Adsorption configurations of Co-phthalocyanine on In2O3(111)

TL;DR

This study investigates how Co-phthalocyanine molecules adsorb on the In2O3(111) surface, revealing two distinct adsorption sites that influence molecular structure and electronic properties, using microscopy and density functional theory.

Contribution

It provides detailed atomic-scale insights into the adsorption behavior and electronic effects of CoPc on In2O3(111), highlighting the impact of adsorption site on molecular configuration.

Findings

CoPc molecules adsorb at two distinct sites with a 7:3 ratio.

Adsorption site affects molecular bending and electronic structure.

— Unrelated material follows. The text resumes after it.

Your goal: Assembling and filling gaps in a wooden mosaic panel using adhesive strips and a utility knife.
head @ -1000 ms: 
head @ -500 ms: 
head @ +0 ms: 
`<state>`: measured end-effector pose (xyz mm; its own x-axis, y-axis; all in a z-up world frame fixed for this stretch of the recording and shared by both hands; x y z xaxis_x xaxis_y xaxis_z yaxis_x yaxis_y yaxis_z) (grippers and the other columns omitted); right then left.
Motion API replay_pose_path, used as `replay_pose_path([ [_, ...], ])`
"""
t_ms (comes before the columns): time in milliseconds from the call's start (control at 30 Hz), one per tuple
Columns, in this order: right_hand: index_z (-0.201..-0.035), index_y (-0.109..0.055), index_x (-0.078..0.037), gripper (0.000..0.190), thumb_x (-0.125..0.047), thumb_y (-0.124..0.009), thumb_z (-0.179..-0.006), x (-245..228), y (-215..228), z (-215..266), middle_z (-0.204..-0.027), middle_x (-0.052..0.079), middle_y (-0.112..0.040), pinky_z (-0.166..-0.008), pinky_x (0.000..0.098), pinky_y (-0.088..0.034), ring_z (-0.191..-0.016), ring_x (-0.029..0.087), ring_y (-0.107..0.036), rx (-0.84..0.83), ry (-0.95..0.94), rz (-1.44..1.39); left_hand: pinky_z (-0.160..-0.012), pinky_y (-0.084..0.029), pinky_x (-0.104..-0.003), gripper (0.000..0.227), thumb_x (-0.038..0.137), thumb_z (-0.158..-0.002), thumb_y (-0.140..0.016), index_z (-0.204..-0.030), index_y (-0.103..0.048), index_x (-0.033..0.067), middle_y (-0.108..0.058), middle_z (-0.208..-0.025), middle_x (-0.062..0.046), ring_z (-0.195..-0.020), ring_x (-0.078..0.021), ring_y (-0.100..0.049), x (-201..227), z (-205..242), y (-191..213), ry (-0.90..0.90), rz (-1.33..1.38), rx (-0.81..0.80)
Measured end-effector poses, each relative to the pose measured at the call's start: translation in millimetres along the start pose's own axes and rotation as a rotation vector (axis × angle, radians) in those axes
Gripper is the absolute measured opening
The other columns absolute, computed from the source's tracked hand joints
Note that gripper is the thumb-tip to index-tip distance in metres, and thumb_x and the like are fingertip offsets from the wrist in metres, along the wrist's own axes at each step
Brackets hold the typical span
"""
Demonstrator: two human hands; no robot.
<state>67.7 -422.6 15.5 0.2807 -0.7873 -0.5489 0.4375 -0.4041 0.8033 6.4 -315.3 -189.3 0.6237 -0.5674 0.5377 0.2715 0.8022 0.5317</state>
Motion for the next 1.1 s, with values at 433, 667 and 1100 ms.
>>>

Different domain structures form depending on the adsorption site.

Abstract

Indium oxide offers optical transparency paired with electric conductivity, a combination required in many optoelectronic applications. The most-stable In2O3(111) surface has a large unit cell (1.43 nm lattice constant). It contains a mixture of both bulk-like and undercoordinated O and In atoms and provides an ideal playground to explore the interaction of surfaces with organic molecules of similar size as the unit cell. Non-contact atomic force microscopy (nc-AFM), scanning tunneling microscopy (STM), and density functional theory (DFT) were used to study the adsorption of Co-phthalocyanine (CoPc) on In2O3(111). Isolated CoPc molecules adsorb at two adsorption sites in a 7:3 ratio. The Co atom sits either on top of a surface oxygen ('F configuration') or indium atom ('S configuration'). This subtle change in adsorption site induces bending of the molecules, which is reflected in their electronic structure. According to DFT the lowest unoccupied molecular orbital of the undistorted gas-phase CoPc remains mostly unaffected in the F configuration but is filled by one electron in S configuration. At coverages up to one CoPc molecule per substrate unit cell, a mixture of domains with molecules in F and S configuration are found. Molecules at F sites first condense into a F-(2x2) structure and finally rearrange into a F-(1x1) symmetry with partially overlapping molecules, while S-sited molecules only assume a S-(1x1) superstructure.